INSTRUCTIONS TO FOLLOW
Using the records below, transcribe word for word the stretch from the line that contains "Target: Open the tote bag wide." through the line that contains "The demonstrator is", both end lines included, and nothing else.

SOURCE MATERIAL

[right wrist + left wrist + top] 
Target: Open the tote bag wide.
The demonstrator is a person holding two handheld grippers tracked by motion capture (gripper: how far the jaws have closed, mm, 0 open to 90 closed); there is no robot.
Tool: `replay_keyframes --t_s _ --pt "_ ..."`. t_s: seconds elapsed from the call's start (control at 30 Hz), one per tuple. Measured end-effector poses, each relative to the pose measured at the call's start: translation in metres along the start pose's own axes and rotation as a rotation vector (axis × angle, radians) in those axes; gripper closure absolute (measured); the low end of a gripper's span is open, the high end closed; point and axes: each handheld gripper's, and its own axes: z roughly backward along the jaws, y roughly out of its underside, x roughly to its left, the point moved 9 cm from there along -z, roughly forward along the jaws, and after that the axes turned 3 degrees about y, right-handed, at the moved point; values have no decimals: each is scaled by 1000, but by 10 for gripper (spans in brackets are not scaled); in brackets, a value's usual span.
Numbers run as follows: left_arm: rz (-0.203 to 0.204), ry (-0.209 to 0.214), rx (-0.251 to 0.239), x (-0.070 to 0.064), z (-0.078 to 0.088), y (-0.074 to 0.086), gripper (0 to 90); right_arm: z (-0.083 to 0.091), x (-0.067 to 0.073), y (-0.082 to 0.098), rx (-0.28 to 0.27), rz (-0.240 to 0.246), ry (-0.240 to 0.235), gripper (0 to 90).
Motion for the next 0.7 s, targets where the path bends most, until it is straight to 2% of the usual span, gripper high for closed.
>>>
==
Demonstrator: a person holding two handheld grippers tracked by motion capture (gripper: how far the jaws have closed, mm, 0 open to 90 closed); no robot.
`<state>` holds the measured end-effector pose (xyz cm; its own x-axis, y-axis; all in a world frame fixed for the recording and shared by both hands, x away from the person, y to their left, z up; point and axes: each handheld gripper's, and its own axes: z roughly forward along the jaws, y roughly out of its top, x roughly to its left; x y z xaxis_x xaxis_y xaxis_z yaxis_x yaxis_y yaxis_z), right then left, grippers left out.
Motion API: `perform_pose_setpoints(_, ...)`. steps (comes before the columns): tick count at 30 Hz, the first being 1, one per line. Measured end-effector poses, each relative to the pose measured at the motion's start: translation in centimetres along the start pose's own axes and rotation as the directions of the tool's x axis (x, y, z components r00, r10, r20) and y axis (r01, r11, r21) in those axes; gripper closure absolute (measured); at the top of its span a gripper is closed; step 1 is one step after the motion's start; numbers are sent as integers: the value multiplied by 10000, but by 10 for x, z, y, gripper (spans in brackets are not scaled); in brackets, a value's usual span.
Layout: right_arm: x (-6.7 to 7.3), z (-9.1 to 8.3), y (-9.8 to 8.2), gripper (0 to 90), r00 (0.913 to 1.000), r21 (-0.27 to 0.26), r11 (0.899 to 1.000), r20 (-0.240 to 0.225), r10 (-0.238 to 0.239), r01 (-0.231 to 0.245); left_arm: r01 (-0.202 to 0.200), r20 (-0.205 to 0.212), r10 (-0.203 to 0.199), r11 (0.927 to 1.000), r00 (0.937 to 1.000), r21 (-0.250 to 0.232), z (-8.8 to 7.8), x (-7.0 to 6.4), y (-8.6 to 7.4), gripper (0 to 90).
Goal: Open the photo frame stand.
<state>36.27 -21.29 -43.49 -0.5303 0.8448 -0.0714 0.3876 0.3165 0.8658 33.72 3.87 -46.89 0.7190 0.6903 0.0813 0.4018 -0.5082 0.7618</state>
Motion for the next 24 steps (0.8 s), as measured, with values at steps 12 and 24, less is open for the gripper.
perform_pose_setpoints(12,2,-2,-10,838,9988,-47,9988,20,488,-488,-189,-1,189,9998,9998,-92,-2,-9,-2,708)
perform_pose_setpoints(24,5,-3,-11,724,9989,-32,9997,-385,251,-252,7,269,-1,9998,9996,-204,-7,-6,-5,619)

ANSWER AREA
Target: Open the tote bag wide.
The demonstrator is a person holding two handheld grippers tracked by motion capture (gripper: how far the jaws have closed, mm, 0 open to 90 closed); there is no robot.

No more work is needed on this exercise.